=== INSTRUCTIONS FOR THE TASK ===
Give the data back exactly as it stands.

=== INPUT DATA ===
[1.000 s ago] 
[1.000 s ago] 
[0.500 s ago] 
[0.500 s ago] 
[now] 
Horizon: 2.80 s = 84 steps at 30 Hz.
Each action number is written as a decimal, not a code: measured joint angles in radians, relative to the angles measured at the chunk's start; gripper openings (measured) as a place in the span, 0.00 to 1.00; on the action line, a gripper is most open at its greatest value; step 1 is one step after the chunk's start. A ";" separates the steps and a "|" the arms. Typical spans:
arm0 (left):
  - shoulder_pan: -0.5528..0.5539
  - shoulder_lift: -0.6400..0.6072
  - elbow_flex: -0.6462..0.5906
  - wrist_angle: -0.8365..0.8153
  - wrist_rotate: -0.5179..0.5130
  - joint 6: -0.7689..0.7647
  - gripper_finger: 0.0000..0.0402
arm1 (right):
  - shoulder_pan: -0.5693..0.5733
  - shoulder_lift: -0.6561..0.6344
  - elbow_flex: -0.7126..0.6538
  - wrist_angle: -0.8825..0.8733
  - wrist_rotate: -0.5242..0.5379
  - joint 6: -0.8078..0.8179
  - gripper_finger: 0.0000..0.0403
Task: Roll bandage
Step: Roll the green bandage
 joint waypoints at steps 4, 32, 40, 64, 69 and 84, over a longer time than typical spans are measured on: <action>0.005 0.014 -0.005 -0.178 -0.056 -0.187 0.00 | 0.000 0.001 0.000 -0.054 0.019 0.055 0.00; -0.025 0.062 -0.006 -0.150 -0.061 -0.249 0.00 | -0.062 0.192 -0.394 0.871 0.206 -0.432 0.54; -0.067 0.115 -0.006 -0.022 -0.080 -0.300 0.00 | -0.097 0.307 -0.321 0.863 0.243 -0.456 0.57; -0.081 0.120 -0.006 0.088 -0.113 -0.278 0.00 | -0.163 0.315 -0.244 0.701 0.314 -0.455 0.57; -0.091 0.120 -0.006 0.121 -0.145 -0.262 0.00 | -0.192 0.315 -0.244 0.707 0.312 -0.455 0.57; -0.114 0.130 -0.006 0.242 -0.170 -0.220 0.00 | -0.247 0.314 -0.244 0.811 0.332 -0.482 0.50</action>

=== ANSWER TO THIS PROBLEM ===
[1.000 s ago] 
[1.000 s ago] 
[0.500 s ago] 
[0.500 s ago] 
[now] 
Horizon: 2.80 s = 84 steps at 30 Hz.
Each action number is written as a decimal, not a code: measured joint angles in radians, relative to the angles measured at the chunk's start; gripper openings (measured) as a place in the span, 0.00 to 1.00; on the action line, a gripper is most open at its greatest value; step 1 is one step after the chunk's start. A ";" separates the steps and a "|" the arms. Typical spans:
arm0 (left):
  - shoulder_pan: -0.5528..0.5539
  - shoulder_lift: -0.6400..0.6072
  - elbow_flex: -0.6462..0.5906
  - wrist_angle: -0.8365..0.8153
  - wrist_rotate: -0.5179..0.5130
  - joint 6: -0.7689..0.7647
  - gripper_finger: 0.0000..0.0402
arm1 (right):
  - shoulder_pan: -0.5693..0.5733
  - shoulder_lift: -0.6561..0.6344
  - elbow_flex: -0.7126..0.6538
  - wrist_angle: -0.8825..0.8733
  - wrist_rotate: -0.5242..0.5379
  - joint 6: -0.8078..0.8179
  - gripper_finger: 0.0000..0.0403
Task: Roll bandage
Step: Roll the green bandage
 joint waypoints at steps 4, 32, 40, 64, 69 and 84, over a longer time than typical spans are measured on: <action>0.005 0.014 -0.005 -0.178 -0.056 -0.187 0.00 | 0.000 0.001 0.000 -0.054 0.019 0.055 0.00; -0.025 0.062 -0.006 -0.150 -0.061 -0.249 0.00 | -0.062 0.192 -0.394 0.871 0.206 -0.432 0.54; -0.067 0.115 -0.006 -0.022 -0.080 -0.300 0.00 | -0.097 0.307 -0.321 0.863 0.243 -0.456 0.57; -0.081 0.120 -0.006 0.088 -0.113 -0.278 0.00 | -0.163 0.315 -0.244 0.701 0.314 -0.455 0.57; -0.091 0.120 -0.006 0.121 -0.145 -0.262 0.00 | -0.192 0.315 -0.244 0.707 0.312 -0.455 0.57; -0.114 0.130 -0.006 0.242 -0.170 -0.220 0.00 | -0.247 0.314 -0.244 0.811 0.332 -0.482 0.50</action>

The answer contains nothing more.